Undefined reference error for template method

recipriversexclusion picture recipriversexclusion · Jul 10, 2009 · Viewed 34.1k times · Source

This has been driving me mad for the past hour and a half. I know it's a small thing but cannot find what's wrong (the fact that it's a rainy Friday afternoon, of course, does not help).

I have defined the following class that will hold configuration parameters read from a file and will let me access them from my program:

class VAConfig {
    friend std::ostream& operator<<( std::ostream& lhs, const VAConfig& rhs);

private:
    VAConfig();
    static std::string      configFilename;
    static VAConfig*        pConfigInstance;
    static TiXmlDocument*   pXmlDoc;
    std::map<std::string, std::string> valueHash;

public:
    static VAConfig* getInstance();
    static void setConfigFileName( std::string& filename ) { configFilename = filename; }
    virtual ~VAConfig();

    void readParameterSet( std::string parameterGroupName );
    template<typename T> T readParameter( const std::string parameterName );
    template<typename T> T convert( const std::string& value );
};

where the method convert() is defined in VAConfig.cpp as

template <typename T>
T VAConfig::convert( const std::string& value )
{
    T t;
    std::istringstream iss( value, std::istringstream::in );
    iss >> t;
    return t;
}

All quite simple. But when I test from my main program using

int y = parameters->convert<int>("5");

I get an undefined reference to 'int VAConfig::convert<int>...' compilation error. Ditto for readParameter().

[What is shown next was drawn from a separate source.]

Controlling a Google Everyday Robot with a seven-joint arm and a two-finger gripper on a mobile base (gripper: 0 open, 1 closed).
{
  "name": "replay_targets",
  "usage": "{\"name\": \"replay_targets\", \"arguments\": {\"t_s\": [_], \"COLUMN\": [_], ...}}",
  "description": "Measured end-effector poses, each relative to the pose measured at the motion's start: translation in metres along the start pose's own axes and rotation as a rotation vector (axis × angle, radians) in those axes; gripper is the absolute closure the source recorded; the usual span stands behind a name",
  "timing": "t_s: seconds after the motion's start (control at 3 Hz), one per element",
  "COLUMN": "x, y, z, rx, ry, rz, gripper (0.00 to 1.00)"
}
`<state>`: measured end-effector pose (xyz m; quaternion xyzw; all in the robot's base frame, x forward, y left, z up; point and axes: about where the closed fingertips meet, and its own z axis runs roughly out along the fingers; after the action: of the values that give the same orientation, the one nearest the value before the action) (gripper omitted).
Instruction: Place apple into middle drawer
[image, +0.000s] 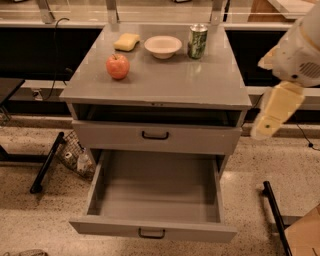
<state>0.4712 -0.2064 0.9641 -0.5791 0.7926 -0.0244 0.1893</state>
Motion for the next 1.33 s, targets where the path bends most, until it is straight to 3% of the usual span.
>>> {"name": "replay_targets", "arguments": {"t_s": [0.67, 1.0, 1.33], "x": [-0.055, -0.064, -0.064], "y": [-0.057, -0.072, -0.072], "z": [0.070, 0.064, 0.065], "rx": [0.065, 0.122, 0.122], "ry": [-0.222, -0.266, -0.265], "rz": [0.247, 0.265, 0.263], "gripper": [0.00, 0.00, 0.00]}}
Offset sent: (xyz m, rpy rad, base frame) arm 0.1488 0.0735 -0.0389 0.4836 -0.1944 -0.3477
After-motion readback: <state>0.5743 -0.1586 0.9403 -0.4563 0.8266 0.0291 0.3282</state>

Looked at a lot of template tutorials but coul not figure this out. Any ideas?

Answer

Seth Johnson picture Seth Johnson · Jul 10, 2009

Templated code implementation should never be in a .cpp file: your compiler has to see them at the same time as it sees the code that calls them (unless you use explicit instantiation to generate the templated object code, but even then .cpp is the wrong file type to use).

What you need to do is move the implementation to either the header file, or to a file such as VAConfig.t.hpp, and then #include "VAConfig.t.hpp" whenever you use any templated member functions.